The present invention has advantages below compared with prior art:The preparation method of present invention Co sulfide compared to before, is prepared
Technique is more simple, and it is less expensive to prepare material.The product amount of generation is big, is adapted to large-scale production.Co3S4/ rGO composite constructions
With high catalytic activity and strong charge transport capability, having turns into prospects of the Pt to the substitute of electrode.By simply adjusting
The polarity of the percentage of water saving and alcohol control reaction solution, by adding NH3·H2O introduces NH3Molecule, the pattern of product is adjusted
Two-dimensional sheet structure is saved into, increases the specific surface area of structure.By introducing GO in building-up process, disperse Co3S4Nanometer sheet knot
Structure, the agglomeration of laminated structure is avoided, improves Co3S4Catalytic activity, electron transfer capacity and the catalysis stabilization of nanometer sheet
Property.
Brief description of the drawings
Fig. 1 is the XRD of synthetic product at different conditions;
S1:The product of embodiment 1, S2:The product of embodiment 2, S3:The product of embodiment 3, S4:The product of embodiment 4,
S5:The product of embodiment 5, S6:The product of embodiment 6;
Fig. 2 is the TEM image of product;
S1-S6 in a-f difference corresponding diagrams 1;
Fig. 3 is rGO and Co3S4Nanometer sheet/rGO TEM image;
A is rGO TEM image, and b is Co3S4The TEM image of nanometer sheet/rGO (synthesis condition is similar to sample S1);
Fig. 4 is cyclic voltammetry curve figure;
A is Co3S4Nanometer sheet/rGO cyclic voltammetry curve (circle of circulation 50), b is Co3S4The cyclic voltammetric of nanometer sheet is bent
Line (circle of circulation 25);
Fig. 5 is sample S1, sample S5, rGO, Co3S4Nanometer sheet/rGO, impedance diagrams of the Pt to electrode;
Fig. 6 a are Co3S4The schematic diagram of nanometer sheet/rGO- DSSCs, Fig. 6 b are sample S1, sample S5,
RGO, Co3S4Nanometer sheet/rGO, efficiency of the Pt to the DSSC of electrode assembling.
Embodiment
Embodiments of the invention are elaborated below, the present embodiment is carried out lower premised on technical solution of the present invention
Implement, give detailed embodiment and specific operating process, but protection scope of the present invention is not limited to following implementation
Example.
Embodiment 1
The present embodiment comprises the following steps:
(1)Co3S4The preparation of nanometer chip architecture:
300mg cobalt chloride hexahydrates (CoCl2·6H2O 80mL water and ethanol (in mass ratio 1) are dissolved into:1) mixture
In, stir 10min.Then, after being slowly added to 4.8mL ammoniacal liquor stirring 30min, 189mg thioacetamides (C is added2H5NS, referred to as
For TAA) stirring 1h.Then 24h is reacted at 180 DEG C in autoclave, naturally cools to room temperature, drawn supernatant liquor, pass through water
With ethanol cleaning sample, finally, freeze-drying obtains the product S1 needed.

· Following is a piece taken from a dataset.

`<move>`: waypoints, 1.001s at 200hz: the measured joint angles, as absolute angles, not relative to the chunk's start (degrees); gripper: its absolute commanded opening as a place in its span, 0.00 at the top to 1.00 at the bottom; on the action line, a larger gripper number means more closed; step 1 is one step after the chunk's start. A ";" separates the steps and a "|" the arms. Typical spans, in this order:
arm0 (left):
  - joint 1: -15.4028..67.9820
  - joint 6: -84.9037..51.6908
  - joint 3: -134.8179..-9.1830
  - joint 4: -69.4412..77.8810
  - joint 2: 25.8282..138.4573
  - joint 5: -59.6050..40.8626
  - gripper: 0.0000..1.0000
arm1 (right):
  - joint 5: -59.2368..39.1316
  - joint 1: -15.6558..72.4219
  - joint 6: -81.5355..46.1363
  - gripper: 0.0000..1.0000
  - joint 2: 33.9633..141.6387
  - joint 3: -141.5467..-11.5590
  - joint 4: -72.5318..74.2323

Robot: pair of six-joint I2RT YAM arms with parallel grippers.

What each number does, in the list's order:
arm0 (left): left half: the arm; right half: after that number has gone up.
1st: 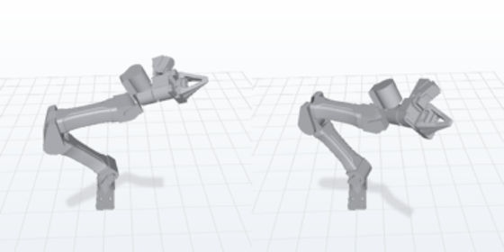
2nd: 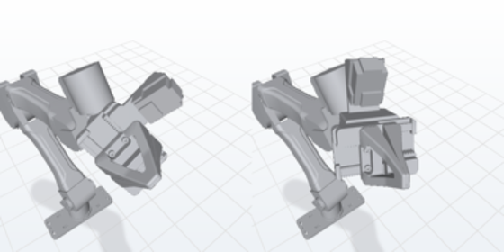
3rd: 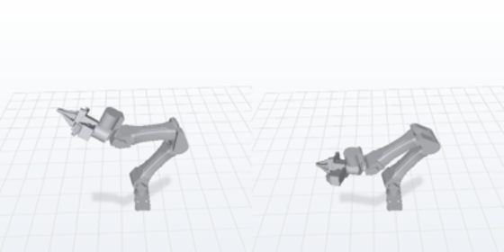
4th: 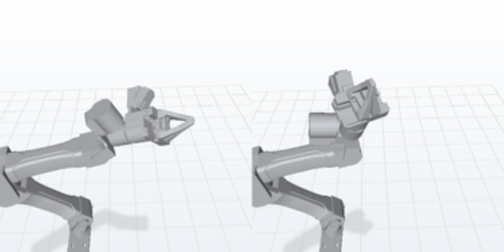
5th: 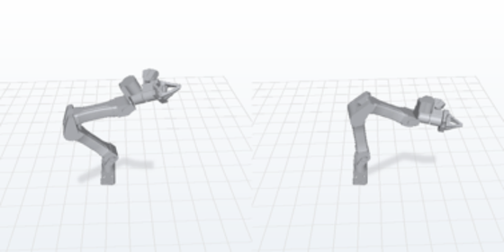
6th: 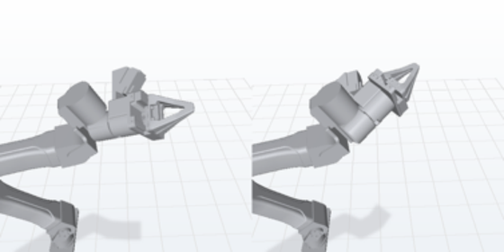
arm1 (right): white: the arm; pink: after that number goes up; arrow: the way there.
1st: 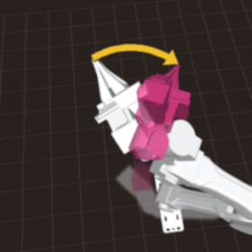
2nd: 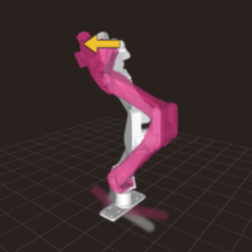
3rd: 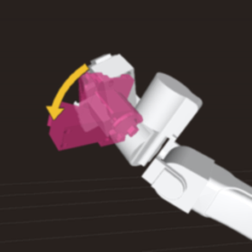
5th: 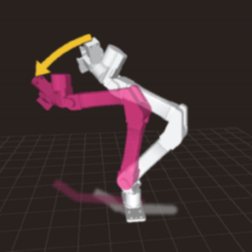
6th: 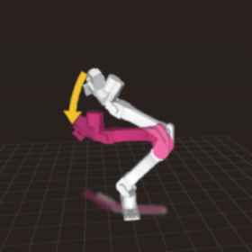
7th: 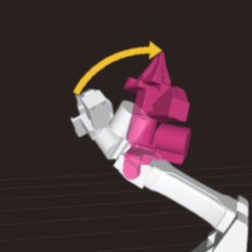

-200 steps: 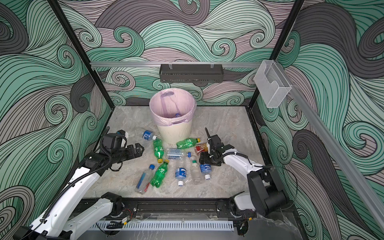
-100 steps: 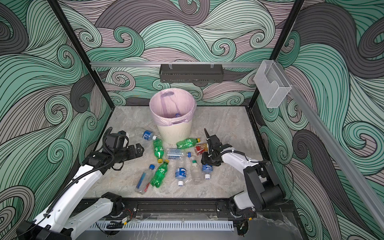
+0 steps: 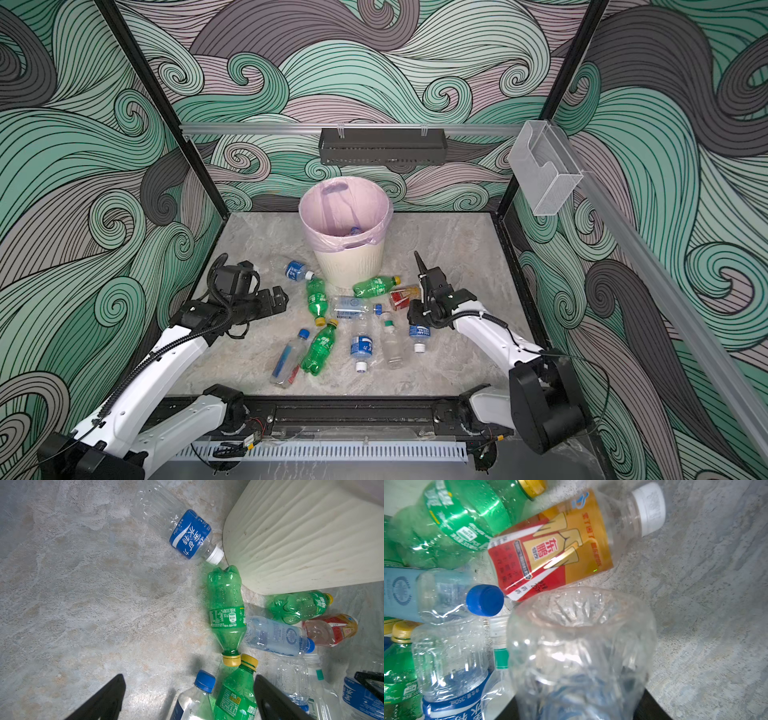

(2)Co3S4The preparation of nanometer sheet/rGO composite constructions:
By 50mg graphene oxides ultrasonic dissolution in the mixture of 80mL water and ethanol (in mass ratio 1:1) in, add
300mg cobalt chloride hexahydrates stirring 10min makes its dissolving, next, 4.8mL ammoniacal liquor is slowly added to dropwise, after stirring 10min,
189mg TAA are added, stir 30min.Then in autoclave, 24h is reacted at 180 DEG C, room temperature is naturally cooled to, uses water respectively
Cleaned with ethanol, it is stand-by after product freeze-drying.
(3) solar cell is prepared to electrode:
40mg sample powder and polyethylene glycol (in mass ratio 4:1) mixture is dissolved in 1mL ethanol and ground, and passes through knifing
Method is transferred the sample on FTO electro-conductive glass, then it is under Ar gas shieldeds the 60min that annealed at 400 DEG C.And dyestuff then
Light anode, electrolyte after sensitization are assembled into solar cell.
Embodiment 2
The present embodiment comprises the following steps:
(1)Co3S4The preparation of nanometer chip architecture:
300mg cobalt chloride hexahydrates (CoCl2·6H2O 80mL water and ethanol (in mass ratio 1) are dissolved into:1) mixture
In, stir 20min.Then, after being slowly added to 9.6mL ammoniacal liquor stirring 20min, 189mg thioacetamides (C is added2H5NS) stir
1h.Then 24h is reacted at 180 DEG C in autoclave, naturally cools to room temperature, draw supernatant liquor, cleaned by water and ethanol
Sample, finally, freeze-drying obtain the product S2 needed.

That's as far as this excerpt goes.